Councillor Land asked if the Council’s solicitors had looked into this issue and provided advice, and if so, could Members be informed of their opinion.  

 

Sarah Wolstenholme-Smy, the Council’s Legal Services Manager, said that she had not been involved in the discussions in respect of this Motion.    

 

Councillor Birt felt that it was being portrayed as being difficult for this Council to pursue, but this was not the case, all that was being put forward was that companies that subscribed to this scheme would be preferred.  There could be fewer tenders but that could mean that such companies did not actively want to subscribe to this scheme.
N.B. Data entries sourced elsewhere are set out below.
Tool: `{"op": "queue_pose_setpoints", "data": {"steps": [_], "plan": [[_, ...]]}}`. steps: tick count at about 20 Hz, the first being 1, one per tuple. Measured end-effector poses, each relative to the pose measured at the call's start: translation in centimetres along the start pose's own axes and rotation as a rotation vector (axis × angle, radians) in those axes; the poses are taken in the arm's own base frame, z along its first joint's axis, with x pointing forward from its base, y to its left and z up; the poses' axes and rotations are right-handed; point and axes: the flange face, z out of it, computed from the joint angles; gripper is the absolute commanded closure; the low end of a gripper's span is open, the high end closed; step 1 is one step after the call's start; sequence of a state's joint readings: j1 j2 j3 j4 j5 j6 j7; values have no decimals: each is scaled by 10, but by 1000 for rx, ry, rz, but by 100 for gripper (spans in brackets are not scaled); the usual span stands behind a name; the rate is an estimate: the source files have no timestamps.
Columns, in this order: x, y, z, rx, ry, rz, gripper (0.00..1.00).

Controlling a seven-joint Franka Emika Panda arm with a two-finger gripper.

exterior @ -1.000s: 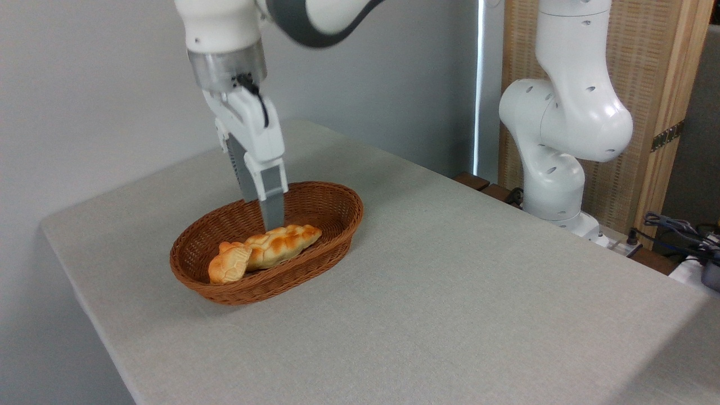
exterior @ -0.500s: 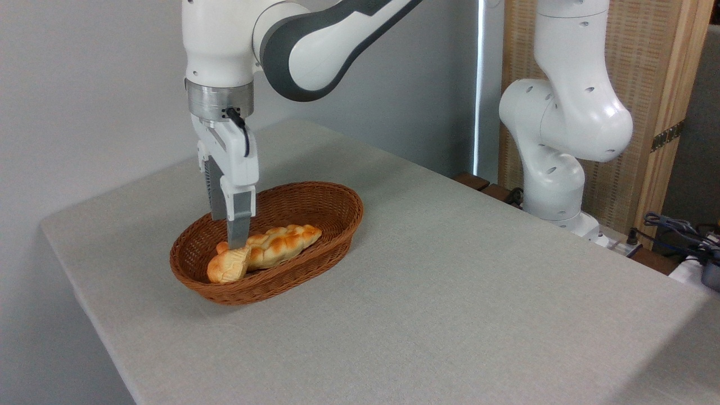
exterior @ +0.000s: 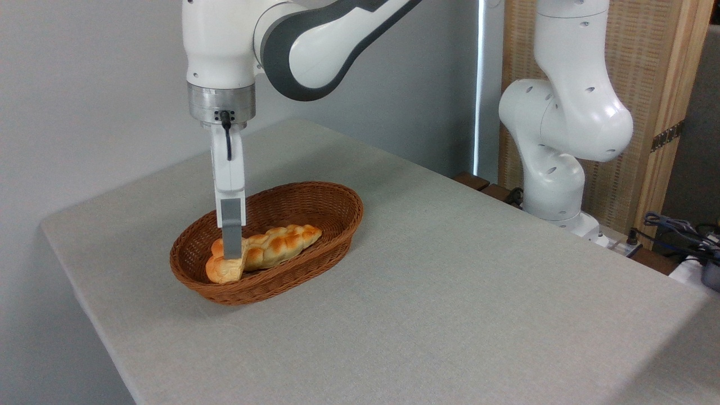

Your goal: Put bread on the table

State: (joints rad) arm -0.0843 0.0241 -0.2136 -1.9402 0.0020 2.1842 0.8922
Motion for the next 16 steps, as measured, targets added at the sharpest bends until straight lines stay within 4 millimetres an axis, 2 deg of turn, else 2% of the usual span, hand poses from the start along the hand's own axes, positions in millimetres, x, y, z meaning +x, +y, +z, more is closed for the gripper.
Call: {"op": "queue_pose_setpoints", "data": {"steps": [7,14,15,16], "plan": [[-4,-4,21,25,-90,108,0],[-4,-3,28,20,-100,119,1],[-3,-3,28,19,-100,119,6],[-3,-3,29,17,-101,120,22]]}}
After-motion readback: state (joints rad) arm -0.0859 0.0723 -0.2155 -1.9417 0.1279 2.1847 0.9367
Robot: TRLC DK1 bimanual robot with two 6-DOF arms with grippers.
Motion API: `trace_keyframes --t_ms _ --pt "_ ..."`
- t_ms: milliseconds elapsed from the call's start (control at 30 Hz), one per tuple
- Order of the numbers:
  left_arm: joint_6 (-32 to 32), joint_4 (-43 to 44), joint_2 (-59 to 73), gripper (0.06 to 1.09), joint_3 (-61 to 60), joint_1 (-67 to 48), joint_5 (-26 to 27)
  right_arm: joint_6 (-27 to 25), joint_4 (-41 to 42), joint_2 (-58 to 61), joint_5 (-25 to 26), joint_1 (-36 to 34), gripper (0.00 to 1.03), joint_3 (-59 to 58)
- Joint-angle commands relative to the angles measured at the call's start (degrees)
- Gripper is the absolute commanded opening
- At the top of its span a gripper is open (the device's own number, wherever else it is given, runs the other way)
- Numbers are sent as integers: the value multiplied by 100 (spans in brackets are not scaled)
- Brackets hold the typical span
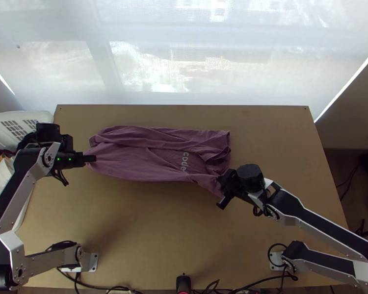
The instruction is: Fold the t-shirt
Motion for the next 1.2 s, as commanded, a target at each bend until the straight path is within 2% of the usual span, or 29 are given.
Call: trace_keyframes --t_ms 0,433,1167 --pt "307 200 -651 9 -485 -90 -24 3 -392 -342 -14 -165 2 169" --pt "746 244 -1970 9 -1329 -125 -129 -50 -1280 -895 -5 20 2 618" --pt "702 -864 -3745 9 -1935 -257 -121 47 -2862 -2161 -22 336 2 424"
He felt it was important not to penalise good law-abiding businesses who took their morale obligations seriously, and this Motion was an ideal way to show them that they had the Council’s support.

 

From a Point of Order, the Leader from the Council’s position, was concerned that the Member in question had just insinuated that providers of the Council’s services to residents and businesses were undertaking illegal activity and as had already been mentioned, tax avoidance was not illegal, tax evasion was. He asked for advice from the Solicitor about the accusations made to this Council and acting illegally.

 

The Legal Services Manager did not consider that an accusation had been made, she believed it to be just a comment.

 

The Leader raised another Point of Order and wanted clarity that all services provided to residents and businesses across the district were contracts that were procured legally within the law.

 

The Deputy Chief Executive & Monitoring Officer did not believe that the comments made by Councillor Birt were accusing the Council of any wrongdoing, all had been recorded and he asked for the matter to be moved on. 

 

Councillor Morton then provided responses to the many questions that had been asked but still agreed with the Motion and recommendations that had he had put forward.

 

A vote on the Motion was then taken.

 

The Motion was lost by 30 votes against and 8 votes in favour, plus 2 abstentions. 

 

Councillor Birt asked for his vote in support of the Motion to be recorded.